● What to do:
In the data, extract each line that holds the string "steps".
>>>
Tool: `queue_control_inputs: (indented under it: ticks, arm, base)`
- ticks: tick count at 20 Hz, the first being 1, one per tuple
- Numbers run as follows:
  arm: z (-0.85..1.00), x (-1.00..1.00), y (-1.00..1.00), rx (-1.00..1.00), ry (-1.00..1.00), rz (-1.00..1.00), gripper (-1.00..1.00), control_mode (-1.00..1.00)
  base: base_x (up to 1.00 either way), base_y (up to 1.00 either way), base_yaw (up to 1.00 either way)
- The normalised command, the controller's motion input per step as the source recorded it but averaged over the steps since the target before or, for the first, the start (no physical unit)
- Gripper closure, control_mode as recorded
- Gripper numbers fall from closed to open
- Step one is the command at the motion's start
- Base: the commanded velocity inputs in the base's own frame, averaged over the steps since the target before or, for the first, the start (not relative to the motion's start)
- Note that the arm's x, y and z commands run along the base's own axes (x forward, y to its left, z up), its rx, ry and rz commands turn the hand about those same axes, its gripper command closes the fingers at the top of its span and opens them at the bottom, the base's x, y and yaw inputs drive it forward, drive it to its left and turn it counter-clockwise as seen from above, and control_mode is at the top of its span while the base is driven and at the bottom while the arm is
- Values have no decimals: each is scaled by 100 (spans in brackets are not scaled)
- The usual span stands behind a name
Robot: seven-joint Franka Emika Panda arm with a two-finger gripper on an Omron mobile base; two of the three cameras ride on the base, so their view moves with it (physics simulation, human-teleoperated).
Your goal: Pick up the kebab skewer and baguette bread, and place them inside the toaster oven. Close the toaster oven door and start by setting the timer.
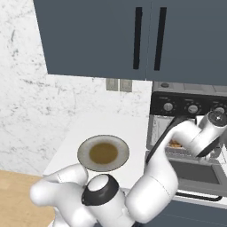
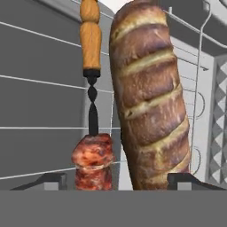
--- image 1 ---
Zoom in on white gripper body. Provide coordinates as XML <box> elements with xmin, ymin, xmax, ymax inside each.
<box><xmin>206</xmin><ymin>145</ymin><xmax>223</xmax><ymax>161</ymax></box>

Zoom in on toaster oven glass door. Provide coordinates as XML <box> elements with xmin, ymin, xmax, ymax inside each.
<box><xmin>145</xmin><ymin>150</ymin><xmax>227</xmax><ymax>199</ymax></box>

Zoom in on metal toaster oven rack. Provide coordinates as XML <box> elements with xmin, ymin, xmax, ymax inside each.
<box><xmin>164</xmin><ymin>145</ymin><xmax>221</xmax><ymax>162</ymax></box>

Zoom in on round silver toaster oven knob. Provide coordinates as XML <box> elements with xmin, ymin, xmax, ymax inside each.
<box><xmin>162</xmin><ymin>101</ymin><xmax>175</xmax><ymax>113</ymax></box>
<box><xmin>187</xmin><ymin>103</ymin><xmax>200</xmax><ymax>115</ymax></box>
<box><xmin>213</xmin><ymin>106</ymin><xmax>227</xmax><ymax>114</ymax></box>

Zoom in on black and silver toaster oven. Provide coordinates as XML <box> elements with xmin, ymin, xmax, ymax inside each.
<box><xmin>145</xmin><ymin>81</ymin><xmax>227</xmax><ymax>205</ymax></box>

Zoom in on dark blue cupboard door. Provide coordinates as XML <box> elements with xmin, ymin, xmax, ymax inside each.
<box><xmin>32</xmin><ymin>0</ymin><xmax>151</xmax><ymax>82</ymax></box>
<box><xmin>145</xmin><ymin>0</ymin><xmax>227</xmax><ymax>87</ymax></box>

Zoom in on orange-brown food piece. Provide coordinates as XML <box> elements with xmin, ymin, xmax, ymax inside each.
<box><xmin>168</xmin><ymin>139</ymin><xmax>183</xmax><ymax>149</ymax></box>

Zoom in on dark blue base cupboard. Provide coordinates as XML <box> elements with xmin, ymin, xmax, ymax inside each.
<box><xmin>138</xmin><ymin>200</ymin><xmax>227</xmax><ymax>227</ymax></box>

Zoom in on grey plate with brown centre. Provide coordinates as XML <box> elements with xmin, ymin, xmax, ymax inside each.
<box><xmin>76</xmin><ymin>134</ymin><xmax>130</xmax><ymax>173</ymax></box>

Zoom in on black toaster oven door handle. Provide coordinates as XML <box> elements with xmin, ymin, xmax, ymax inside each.
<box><xmin>175</xmin><ymin>190</ymin><xmax>223</xmax><ymax>203</ymax></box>

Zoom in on grey wall socket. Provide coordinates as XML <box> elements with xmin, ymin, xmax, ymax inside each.
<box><xmin>119</xmin><ymin>78</ymin><xmax>133</xmax><ymax>93</ymax></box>
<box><xmin>106</xmin><ymin>77</ymin><xmax>120</xmax><ymax>92</ymax></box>

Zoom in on black cupboard door handle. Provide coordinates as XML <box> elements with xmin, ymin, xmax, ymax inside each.
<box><xmin>153</xmin><ymin>6</ymin><xmax>168</xmax><ymax>72</ymax></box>
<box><xmin>132</xmin><ymin>6</ymin><xmax>144</xmax><ymax>71</ymax></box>

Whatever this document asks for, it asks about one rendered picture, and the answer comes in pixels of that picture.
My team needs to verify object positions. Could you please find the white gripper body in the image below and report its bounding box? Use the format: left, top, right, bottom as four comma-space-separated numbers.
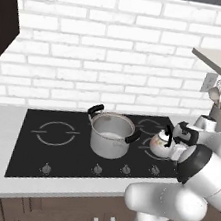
<<<
● Reply to the task:
- The normalised command, the controller's motion input per step as the source recorded it but averaged over the steps since the target before or, for the first, the start (no physical unit)
- Base: the commanded velocity inputs in the base's own frame, averaged over the steps since the target before or, for the first, the start (not relative to the motion's start)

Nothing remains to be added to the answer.